WHAT YOU ARE ASKED TO DO
Write out all the data verbatim. Skip images.
==============================
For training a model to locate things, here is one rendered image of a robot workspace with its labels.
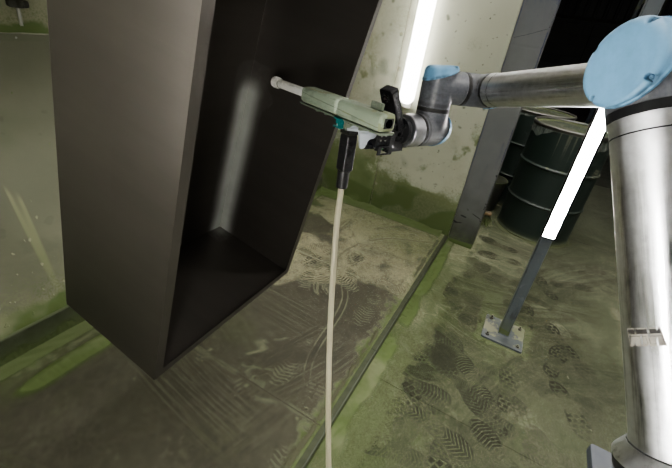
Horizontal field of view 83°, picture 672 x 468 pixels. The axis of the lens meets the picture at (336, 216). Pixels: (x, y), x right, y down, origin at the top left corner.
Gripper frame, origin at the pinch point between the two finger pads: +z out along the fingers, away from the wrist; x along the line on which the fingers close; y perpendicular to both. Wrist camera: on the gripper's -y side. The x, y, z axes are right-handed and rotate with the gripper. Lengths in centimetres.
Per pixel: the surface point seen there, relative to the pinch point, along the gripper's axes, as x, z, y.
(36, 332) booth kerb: 79, 67, 102
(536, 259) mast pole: -16, -117, 60
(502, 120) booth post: 53, -175, 14
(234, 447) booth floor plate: 3, 21, 109
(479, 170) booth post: 56, -175, 49
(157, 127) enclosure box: 0.5, 41.6, 0.4
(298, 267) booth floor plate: 79, -53, 107
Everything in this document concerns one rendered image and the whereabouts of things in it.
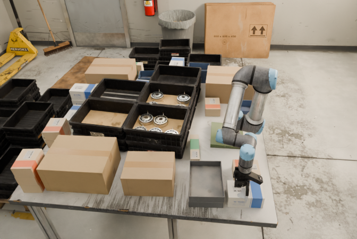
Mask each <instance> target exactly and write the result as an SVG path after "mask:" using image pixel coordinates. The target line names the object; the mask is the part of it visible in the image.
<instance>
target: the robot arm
mask: <svg viewBox="0 0 357 239"><path fill-rule="evenodd" d="M277 76H278V71H277V70H276V69H272V68H267V67H262V66H256V65H246V66H244V67H242V68H240V69H239V70H238V71H237V72H236V73H235V75H234V77H233V79H232V83H231V85H232V90H231V94H230V97H229V101H228V105H227V110H226V114H225V117H224V122H223V126H222V129H218V130H217V134H216V142H219V143H222V144H226V145H229V146H234V147H237V148H240V155H239V163H238V167H235V170H234V174H233V178H234V179H235V181H234V187H240V188H241V187H243V188H242V189H241V192H240V193H238V194H237V196H238V197H239V198H242V199H245V203H246V202H247V200H248V197H249V185H250V180H251V181H253V182H255V183H257V184H260V185H261V184H262V183H263V179H262V176H260V175H258V174H256V173H254V172H252V166H253V161H254V156H255V150H256V145H257V136H256V135H255V134H257V135H260V134H261V133H262V131H263V129H264V125H265V119H264V117H263V112H264V108H265V105H266V101H267V98H268V94H269V93H271V92H272V90H275V89H276V84H277ZM248 84H249V85H252V86H253V89H254V94H253V98H252V103H251V107H250V111H249V112H248V113H247V114H246V115H245V114H243V113H242V111H241V110H240V109H241V105H242V101H243V96H244V92H245V89H246V88H248ZM240 131H244V132H248V133H246V134H245V135H243V134H240ZM244 187H245V188H244Z"/></svg>
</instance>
==============================
PROBLEM SOLUTION
For training a model to locate things, here is one rendered image of a robot workspace with its labels.
Horizontal field of view 83°, picture 672 x 468 pixels. The axis of the lens meets the picture at (336, 216). Pixels: (x, y), x right, y down, origin at the top left corner.
Gripper frame, origin at the pinch point between the two finger pads: +z out along the fingers, away from the wrist; x along the line on which the fingers close; y perpendicular to both. Wrist camera: on the gripper's -y side. The x, y, z axes are right-handed and rotate with the gripper. Lengths in centimetres.
Per pixel: the surface point seen there, relative to the pinch point, along the gripper's axes, as x, z, y.
(36, 332) booth kerb: 79, 67, 102
(536, 259) mast pole: -16, -117, 60
(502, 120) booth post: 53, -175, 14
(234, 447) booth floor plate: 3, 21, 109
(479, 170) booth post: 56, -175, 49
(157, 127) enclosure box: 0.5, 41.6, 0.4
(298, 267) booth floor plate: 79, -53, 107
Everything in this document concerns one rendered image and the whereabouts of things in it.
Mask each <instance> target exactly and write the result as an SVG path after "mask:" using image pixel coordinates. The target line names the object; the mask is the part of it visible in the image.
<instance>
target: the robot arm
mask: <svg viewBox="0 0 357 239"><path fill-rule="evenodd" d="M277 76H278V71H277V70H276V69H272V68H267V67H262V66H256V65H246V66H244V67H242V68H240V69H239V70H238V71H237V72H236V73H235V75H234V77H233V79H232V83H231V85H232V90H231V94H230V97H229V101H228V105H227V110H226V114H225V117H224V122H223V126H222V129H218V130H217V134H216V142H219V143H222V144H226V145H229V146H234V147H237V148H240V155H239V163H238V167H235V170H234V174H233V178H234V179H235V181H234V187H240V188H241V187H243V188H242V189H241V192H240V193H238V194H237V196H238V197H239V198H242V199H245V203H246V202H247V200H248V197H249V185H250V180H251V181H253V182H255V183H257V184H260V185H261V184H262V183H263V179H262V176H260V175H258V174H256V173H254V172H252V166H253V161H254V156H255V150H256V145H257V136H256V135H255V134H257V135H260V134H261V133H262V131H263V129H264V125H265V119H264V117H263V112H264V108H265V105H266V101H267V98H268V94H269V93H271V92H272V90H275V89H276V84H277ZM248 84H249V85H252V86H253V89H254V94H253V98H252V103H251V107H250V111H249V112H248V113H247V114H246V115H245V114H243V113H242V111H241V110H240V109H241V105H242V101H243V96H244V92H245V89H246V88H248ZM240 131H244V132H248V133H246V134H245V135H243V134H240ZM244 187H245V188H244Z"/></svg>
</instance>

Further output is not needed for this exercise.